Territory Granted: Franchisees will not receive an exclusive territory. However, so long as franchisees are in compliance with the Franchise Agreement, they will have a protected territory of the smaller of (i) a radius of 1.5 miles of the outlet, or (ii) an area around the outlet where 30,000 people reside, or, in the case of a metropolitan area containing more than 100,000 people, within which 30,000 people reside or work (the protected territory). The franchisee’s rights with respect to the protected territory will not be dependent upon achievement of a certain sales volume, market penetration or other performance factors. Within the protected territory, the franchisor will not use, or permit others to use in selling food products, any of the marks that franchisees have the right to use under the Franchise Agreement, except for (a) special event sales and (b) in some cases, food products (other than chicken in whole pieces) using the name or image of Colonel Sanders. Franchisees may only sell approved products at the outlet except for (i) catering and special event sales and (ii) delivery sales made only in accordance with KFCLLC’s catering and special events procedures and under a form it requires.

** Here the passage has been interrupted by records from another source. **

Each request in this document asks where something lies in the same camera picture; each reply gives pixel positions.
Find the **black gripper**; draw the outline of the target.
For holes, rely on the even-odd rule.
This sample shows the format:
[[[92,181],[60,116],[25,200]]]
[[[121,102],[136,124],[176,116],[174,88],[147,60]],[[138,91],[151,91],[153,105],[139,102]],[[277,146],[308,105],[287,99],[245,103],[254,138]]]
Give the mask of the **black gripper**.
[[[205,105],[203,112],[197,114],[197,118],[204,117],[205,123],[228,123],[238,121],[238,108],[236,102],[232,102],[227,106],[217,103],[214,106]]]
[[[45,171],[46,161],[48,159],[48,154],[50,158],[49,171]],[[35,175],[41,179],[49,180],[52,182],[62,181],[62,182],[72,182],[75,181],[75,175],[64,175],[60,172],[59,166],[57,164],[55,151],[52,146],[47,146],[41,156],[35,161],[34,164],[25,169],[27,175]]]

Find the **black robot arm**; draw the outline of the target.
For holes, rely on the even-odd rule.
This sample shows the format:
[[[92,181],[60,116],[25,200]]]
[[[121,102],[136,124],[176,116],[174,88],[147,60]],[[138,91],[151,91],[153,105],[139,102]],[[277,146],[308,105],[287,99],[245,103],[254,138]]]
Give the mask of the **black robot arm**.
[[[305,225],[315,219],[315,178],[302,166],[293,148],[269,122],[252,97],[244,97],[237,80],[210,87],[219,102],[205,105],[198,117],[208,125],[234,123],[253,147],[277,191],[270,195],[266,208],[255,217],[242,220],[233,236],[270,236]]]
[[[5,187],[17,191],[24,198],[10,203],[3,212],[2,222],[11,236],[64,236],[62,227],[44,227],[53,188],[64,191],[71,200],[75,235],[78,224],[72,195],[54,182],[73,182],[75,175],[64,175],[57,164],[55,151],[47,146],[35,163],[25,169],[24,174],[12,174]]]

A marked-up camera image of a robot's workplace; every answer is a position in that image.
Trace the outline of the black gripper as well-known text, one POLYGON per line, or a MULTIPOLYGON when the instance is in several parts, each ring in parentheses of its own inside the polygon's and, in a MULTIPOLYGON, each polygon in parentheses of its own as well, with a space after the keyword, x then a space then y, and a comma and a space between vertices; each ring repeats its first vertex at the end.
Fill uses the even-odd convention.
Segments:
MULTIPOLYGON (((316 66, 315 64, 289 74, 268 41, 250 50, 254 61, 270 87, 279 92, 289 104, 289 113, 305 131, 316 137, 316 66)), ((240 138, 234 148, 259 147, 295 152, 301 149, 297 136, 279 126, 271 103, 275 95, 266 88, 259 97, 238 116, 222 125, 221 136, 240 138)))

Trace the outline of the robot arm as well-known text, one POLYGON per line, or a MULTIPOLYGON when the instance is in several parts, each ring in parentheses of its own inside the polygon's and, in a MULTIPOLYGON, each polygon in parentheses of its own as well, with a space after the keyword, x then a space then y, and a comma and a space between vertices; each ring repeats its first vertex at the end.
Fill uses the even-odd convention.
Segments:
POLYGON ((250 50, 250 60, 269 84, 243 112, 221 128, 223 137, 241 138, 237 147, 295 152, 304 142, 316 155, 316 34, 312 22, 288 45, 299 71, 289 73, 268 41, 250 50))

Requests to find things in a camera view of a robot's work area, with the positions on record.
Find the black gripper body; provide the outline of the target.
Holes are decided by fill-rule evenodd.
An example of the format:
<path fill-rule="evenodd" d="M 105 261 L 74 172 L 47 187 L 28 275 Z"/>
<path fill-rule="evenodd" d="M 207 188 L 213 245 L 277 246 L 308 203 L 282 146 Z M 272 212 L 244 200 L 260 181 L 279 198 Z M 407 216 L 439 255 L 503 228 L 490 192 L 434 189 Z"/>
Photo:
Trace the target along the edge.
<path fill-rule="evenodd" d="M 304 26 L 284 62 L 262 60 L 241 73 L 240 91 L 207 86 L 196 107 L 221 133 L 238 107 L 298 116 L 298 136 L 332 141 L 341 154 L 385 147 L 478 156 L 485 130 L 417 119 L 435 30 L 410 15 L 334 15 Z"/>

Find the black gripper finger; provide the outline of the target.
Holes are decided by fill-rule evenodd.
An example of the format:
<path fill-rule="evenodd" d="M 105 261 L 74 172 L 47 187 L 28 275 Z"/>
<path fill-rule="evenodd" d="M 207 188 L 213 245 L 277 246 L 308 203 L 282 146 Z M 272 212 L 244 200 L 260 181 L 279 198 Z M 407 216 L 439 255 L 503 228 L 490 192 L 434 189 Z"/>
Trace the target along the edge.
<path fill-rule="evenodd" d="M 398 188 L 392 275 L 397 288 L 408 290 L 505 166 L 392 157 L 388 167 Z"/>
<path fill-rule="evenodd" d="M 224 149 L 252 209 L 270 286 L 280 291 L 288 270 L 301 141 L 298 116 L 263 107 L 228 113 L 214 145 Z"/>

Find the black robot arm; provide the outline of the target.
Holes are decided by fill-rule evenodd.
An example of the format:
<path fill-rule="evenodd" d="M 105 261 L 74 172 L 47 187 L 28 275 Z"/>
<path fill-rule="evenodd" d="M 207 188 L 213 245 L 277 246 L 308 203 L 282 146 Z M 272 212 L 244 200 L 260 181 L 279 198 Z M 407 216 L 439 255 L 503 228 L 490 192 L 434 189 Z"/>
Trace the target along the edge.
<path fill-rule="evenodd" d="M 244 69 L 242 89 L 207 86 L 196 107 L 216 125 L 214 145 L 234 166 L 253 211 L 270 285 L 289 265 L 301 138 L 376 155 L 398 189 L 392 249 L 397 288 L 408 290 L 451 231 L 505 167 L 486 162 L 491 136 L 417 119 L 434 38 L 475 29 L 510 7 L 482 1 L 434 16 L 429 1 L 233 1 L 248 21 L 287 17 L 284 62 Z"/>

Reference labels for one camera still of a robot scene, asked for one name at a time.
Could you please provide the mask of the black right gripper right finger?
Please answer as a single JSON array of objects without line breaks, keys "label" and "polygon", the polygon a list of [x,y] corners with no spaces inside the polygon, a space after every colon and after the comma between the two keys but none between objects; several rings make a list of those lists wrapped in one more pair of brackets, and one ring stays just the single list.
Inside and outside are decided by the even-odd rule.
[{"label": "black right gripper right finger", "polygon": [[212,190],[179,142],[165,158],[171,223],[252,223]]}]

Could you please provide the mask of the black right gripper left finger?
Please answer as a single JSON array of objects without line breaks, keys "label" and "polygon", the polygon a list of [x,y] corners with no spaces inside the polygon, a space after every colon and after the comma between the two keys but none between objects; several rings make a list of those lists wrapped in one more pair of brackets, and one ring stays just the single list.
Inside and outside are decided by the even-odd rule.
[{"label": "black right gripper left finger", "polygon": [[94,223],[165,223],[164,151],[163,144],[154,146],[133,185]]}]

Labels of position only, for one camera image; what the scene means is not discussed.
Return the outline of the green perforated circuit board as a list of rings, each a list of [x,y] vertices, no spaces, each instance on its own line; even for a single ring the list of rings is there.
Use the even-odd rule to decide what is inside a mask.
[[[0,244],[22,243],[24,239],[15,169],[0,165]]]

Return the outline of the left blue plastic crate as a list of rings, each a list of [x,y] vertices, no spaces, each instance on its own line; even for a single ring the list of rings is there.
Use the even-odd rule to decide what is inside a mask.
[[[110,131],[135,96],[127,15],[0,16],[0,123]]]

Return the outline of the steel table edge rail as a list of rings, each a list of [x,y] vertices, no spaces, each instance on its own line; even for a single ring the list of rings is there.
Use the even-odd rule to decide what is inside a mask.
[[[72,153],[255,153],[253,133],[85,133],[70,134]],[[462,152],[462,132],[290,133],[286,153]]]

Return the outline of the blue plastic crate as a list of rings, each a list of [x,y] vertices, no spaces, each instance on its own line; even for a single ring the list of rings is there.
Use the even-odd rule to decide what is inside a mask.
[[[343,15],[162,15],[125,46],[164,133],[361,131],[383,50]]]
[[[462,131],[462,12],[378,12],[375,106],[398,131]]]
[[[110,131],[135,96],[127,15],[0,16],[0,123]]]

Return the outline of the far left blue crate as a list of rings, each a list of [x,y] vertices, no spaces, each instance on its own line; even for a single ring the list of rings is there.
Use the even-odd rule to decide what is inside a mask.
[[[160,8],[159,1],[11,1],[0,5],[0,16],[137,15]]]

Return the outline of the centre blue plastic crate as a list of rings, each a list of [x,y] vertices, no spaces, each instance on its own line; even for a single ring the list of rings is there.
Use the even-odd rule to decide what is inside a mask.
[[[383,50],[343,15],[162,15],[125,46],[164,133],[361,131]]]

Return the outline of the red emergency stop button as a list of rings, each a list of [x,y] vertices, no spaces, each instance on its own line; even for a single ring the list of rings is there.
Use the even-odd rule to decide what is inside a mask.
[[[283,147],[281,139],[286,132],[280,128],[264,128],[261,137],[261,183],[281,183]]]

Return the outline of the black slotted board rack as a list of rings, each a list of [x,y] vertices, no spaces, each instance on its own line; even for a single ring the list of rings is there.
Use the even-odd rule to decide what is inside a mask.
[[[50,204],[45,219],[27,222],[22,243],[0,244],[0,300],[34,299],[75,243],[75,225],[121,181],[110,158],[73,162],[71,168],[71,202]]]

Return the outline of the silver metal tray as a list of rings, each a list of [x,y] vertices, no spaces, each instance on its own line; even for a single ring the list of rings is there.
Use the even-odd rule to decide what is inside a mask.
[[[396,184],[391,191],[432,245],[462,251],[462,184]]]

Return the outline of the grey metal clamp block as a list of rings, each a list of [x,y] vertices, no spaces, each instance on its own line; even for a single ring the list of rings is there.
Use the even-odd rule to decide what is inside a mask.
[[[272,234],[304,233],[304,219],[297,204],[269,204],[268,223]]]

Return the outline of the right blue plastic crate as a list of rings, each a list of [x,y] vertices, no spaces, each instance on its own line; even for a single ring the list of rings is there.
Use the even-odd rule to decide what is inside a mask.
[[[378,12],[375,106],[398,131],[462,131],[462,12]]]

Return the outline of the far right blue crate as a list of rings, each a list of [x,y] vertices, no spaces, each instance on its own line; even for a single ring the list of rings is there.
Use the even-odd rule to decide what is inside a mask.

Obligations and Restrictions: During the term of the Franchise Agreement, the franchisee or a fully-trained and qualified manager must devote full time to the management and operation of the outlet. If franchisees are a corporation, entity, partnership or have more than one owner, they must also designate a ‘Control Person,’ who is the individual with the authority to and actively direct the business affairs of a corporation or entity with respect to the outlet. Individual owners and individual owners’ spouses must also sign the Guaranty or Spousal Consent (as applicable) in their individual capacities. Franchisees must sell all required products as the franchisor periodically designates. Franchisees may not deliver any product from the outlet or anywhere. Franchisees may cater and make sales at special events, only if franchisees meet the franchisor’s catering and special event procedures; and in the case of catering and special event sales involving delivery, sign an addendum required by KFCLLC.
Term of Agreement and Renewal: The length of the initial franchise term is 20 years. If they meet the requirements franchisees can renew, but may be asked to sign a contract with materially different terms and conditions than the original contract.
Financial Assistance:YUM offers an optional lending assistance program for qualified minorities. The YUM Minority Assistance Program covers financing for new minority franchisees purchasing an existing outlet, purchasing an existing company-owned outlet, or developing a new outlet. YUM will guarantee 25% of the principal of the franchised business loan, up to a maximum of $3,000,000 per loan or franchisee. YUM can discontinue the YUM Minority Lending Assistance Program at any time. Except as described, KFCLCC does not offer, directly or indirectly, any arrangements for financing a franchisee’s initial investment or the continuing operation of the KFC business.